Justru karena begitu banyak yang dipertaruhkan, sangat penting untuk mengenali bahwa peraturan adalah salah satu alasan mengapa privasi lebih hidup dari sebelumnya. Perusahaan tidak memperbarui kebijakan privasi mereka karena mereka merasa itu ide yang bagus – tetapi sebenarnya, tapi hal itu karena Regulasi Perlindungan Data Uni Eropa (GDPR) yang memaksa mereka untuk melakukannya.
Kita sekarang melihat satu halaman iklan dari perusahaan besar, tidak hanya merangkul, tetapi juga merayakan GDPR, tetapi sering kali ini adalah perusahaan yang telah berjuang – dan terus berjuang – peraturan privasi di seluruh dunia. Inilah mengapa GDPR adalah pencapaian yang luar biasa. Di seluruh dunia orang-orang melihat hak yang diabadikan oleh undang-undang perlindungan data Eropa dan bertanya mengapa mereka tidak mendapatkannya juga.
Ada kesalahpahaman yang terus-menerus bahwa perlindungan data adalah konsep Eropa. Sebaliknya, 126 negara di seluruh dunia memiliki kerangka kerja perlindungan data nasional. Ini beragam, tetapi semuanya dirancang untuk melindungi data individu dan mencerminkan penilaian bahwa perlindungan semacam itu merupakan aspek penting dari hak atas privasi.
Namun, pembelaan privasi membutuhkan lebih dari satu hukum perlindungan data yang kuat. Teknologi baru terus menantang (dan dengan demikian melemahkan) perlindungan hukum yang ada. Kami melihat pola yang meresahkan dalam bagaimana polisi mengadaptasi teknologi baru. Setiap kali ada teknologi baru – mulai dari perangkat pengawasan yang menargetkan ponsel hingga pengenalan wajah hingga ekstraksi ponsel – ada kecenderungan bahwa teknologi ini akan digunakan tanpa perlindungan yang diperlukan.
Ancaman privasi yang muncul tidak perlu melibatkan data pribadi dan kadang-kadang kerusakan dilakukan bukan pada individu, tetapi kelompok atau seluruh segmen masyarakat. Perlindungan data yang diatur di sekitar individu tidak selalu dapat melindungi kita secara efektif dari semua bahaya kolektif ini. Salah satu contohnya adalah teknologi deteksi emosi yang digunakan di ruang publik. Mereka jelas merupakan ancaman terhadap privasi (di antara hak-hak lainnya), tetapi tidak selalu berada di bawah perlindungan data.

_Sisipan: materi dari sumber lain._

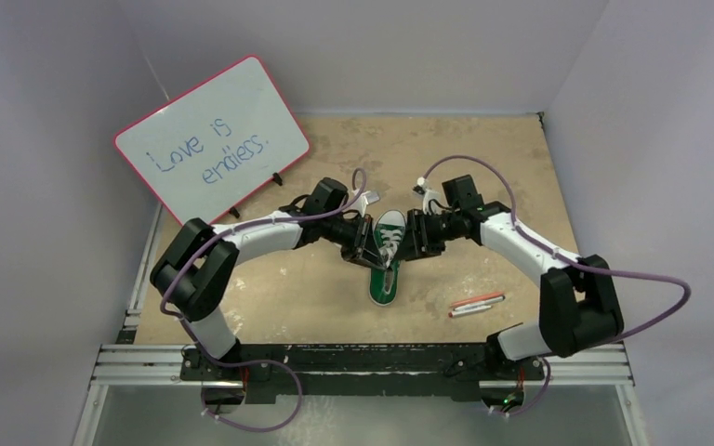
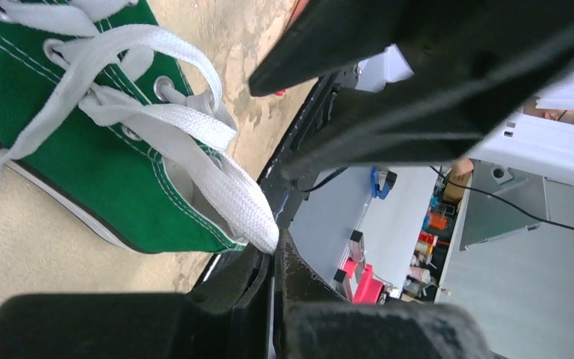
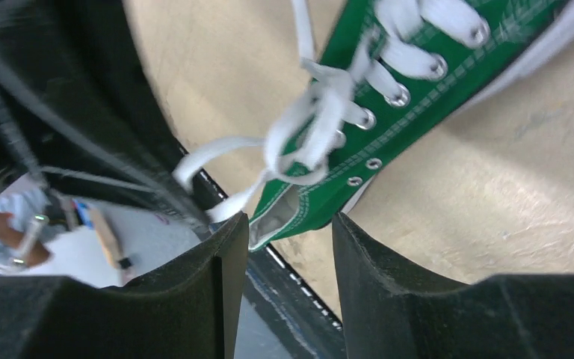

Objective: Tie the shoes

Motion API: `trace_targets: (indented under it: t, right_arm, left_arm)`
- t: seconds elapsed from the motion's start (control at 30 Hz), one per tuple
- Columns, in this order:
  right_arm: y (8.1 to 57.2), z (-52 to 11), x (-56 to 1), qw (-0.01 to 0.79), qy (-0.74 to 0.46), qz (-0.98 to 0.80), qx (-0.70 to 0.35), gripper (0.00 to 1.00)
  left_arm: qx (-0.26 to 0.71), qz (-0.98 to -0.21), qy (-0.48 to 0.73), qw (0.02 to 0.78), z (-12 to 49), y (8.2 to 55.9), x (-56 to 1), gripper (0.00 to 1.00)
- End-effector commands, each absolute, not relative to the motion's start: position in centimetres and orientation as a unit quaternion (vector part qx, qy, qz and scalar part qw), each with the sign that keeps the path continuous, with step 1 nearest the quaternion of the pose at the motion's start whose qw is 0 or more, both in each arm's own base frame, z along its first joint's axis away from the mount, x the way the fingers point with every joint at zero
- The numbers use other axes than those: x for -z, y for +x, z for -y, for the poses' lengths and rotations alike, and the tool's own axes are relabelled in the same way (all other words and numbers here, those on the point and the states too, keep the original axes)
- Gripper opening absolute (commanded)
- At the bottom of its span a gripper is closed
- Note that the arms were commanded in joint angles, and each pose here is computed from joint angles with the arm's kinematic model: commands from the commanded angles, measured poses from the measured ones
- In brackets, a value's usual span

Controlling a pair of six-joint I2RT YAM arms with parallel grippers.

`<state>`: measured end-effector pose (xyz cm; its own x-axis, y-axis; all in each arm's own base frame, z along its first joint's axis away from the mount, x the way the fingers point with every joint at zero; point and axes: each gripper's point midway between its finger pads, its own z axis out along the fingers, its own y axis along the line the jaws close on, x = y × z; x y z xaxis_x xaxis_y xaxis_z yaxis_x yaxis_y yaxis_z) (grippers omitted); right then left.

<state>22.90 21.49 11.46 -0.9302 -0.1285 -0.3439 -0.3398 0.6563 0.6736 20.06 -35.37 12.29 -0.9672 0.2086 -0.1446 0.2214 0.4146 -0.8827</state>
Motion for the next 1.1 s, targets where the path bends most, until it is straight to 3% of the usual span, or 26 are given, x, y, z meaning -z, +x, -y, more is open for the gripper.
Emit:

Pada akhirnya, penting untuk diingat bahwa perlindungan data adalah tentang kekuasaan.
Siapa pun yang pernah mencoba mengakses data mereka dengan cepat mengenali asimetri informasi mendalam yang mencirikan data ekonomi saat ini. Dari pelacak pihak ketiga dalam aplikasi yang tidak dapat kami lihat kepada perusahaan yang tidak pernah kami tumbuhkan dengan menjembatani informasi kami – industri teknologi iklan telah menciptakan ekosistem yang semakin kompleks dari ribuan perusahaan yang berada dalam bisnis pelacakan dan memetakan masyarakat ‘ setiap gerakan.
Jika ada satu hasil positif dari skandal penargetan dan gangguan pemilu dalam beberapa bulan terakhir, ini berarti telah berfungsi sebagai pengingat bagi perusahaan dan pemerintah di seluruh dunia bahwa perlindungan data harus lebih dari sekadar melindungi data.
Ini harus berusaha untuk mengurangi ketidakseimbangan kekuatan yang melekat antara orang-orang – dan orang-orang yang mengumpulkan, memroses dan mengambil keuntungan dari data mereka.